- WHAT YOU WILL DO: Within the lines below, the span from the line with "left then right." to the line with "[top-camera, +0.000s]", both ends included, is to be reproduced exactly, with pictures omitted.

****

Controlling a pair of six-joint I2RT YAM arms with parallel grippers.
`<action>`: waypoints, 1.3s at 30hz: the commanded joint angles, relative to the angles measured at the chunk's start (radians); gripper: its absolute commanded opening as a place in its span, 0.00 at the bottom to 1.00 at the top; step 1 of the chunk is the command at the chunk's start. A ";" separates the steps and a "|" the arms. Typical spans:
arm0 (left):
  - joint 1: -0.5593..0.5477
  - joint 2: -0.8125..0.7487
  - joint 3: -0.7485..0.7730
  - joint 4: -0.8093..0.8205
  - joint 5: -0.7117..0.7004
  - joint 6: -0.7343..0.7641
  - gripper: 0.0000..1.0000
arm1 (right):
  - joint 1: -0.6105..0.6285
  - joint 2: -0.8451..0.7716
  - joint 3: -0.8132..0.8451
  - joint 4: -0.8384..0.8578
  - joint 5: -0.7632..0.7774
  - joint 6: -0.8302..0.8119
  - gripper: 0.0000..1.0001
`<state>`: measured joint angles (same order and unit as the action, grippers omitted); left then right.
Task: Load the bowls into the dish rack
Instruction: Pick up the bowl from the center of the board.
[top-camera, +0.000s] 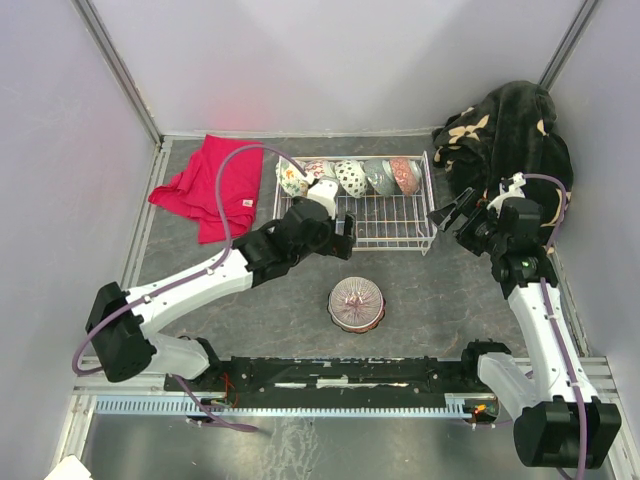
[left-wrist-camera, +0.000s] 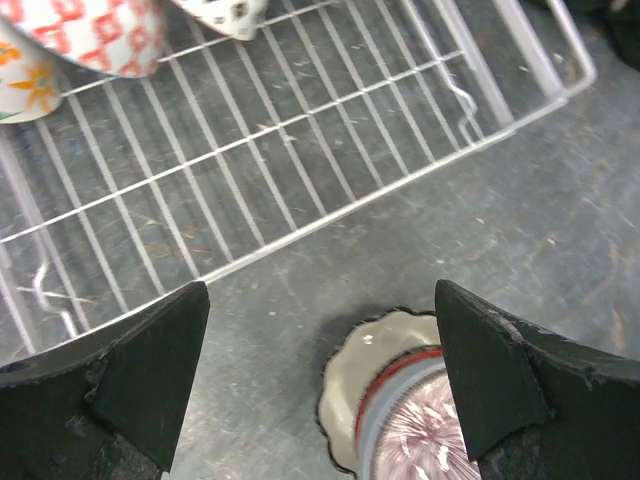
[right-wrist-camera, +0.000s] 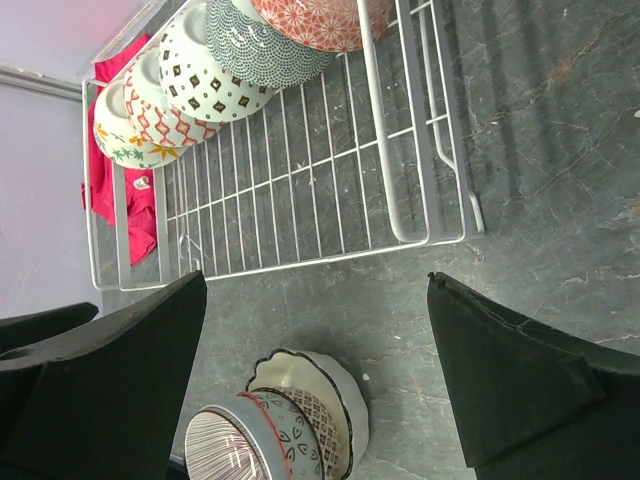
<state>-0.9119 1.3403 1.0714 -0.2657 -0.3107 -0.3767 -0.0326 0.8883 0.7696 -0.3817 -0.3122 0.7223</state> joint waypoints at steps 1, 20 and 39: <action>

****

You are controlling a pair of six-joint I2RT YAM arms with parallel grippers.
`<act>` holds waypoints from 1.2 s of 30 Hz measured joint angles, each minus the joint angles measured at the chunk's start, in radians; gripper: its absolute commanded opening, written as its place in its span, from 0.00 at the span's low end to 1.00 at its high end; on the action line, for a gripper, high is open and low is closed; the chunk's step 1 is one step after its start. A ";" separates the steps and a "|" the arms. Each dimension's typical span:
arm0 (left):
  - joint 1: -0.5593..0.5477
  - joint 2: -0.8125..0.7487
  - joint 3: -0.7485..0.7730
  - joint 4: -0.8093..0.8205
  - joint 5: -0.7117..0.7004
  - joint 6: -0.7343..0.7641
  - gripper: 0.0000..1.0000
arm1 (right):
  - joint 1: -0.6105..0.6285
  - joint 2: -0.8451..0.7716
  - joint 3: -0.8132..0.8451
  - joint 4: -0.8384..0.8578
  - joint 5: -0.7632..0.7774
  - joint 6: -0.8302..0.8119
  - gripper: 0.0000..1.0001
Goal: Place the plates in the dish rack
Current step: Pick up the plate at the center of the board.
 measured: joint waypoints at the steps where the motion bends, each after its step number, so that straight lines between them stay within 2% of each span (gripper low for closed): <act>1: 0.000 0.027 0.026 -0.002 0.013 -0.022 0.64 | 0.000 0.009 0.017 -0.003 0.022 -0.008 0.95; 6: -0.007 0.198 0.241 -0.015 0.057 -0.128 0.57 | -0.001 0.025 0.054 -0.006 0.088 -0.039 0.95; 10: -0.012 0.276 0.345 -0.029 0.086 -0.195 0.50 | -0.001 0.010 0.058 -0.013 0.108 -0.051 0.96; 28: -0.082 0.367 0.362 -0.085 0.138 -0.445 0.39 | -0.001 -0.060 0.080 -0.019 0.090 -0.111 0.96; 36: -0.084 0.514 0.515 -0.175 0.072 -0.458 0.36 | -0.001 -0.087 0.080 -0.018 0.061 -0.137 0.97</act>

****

- SOLUTION FOR THIS EXERCISE:
`<state>`: measured joint angles (same order and unit as the action, grippers omitted); left then right.
Task: Load the bowls into the dish rack
Instruction: Pick up the bowl from the center of the board.
[top-camera, +0.000s] 

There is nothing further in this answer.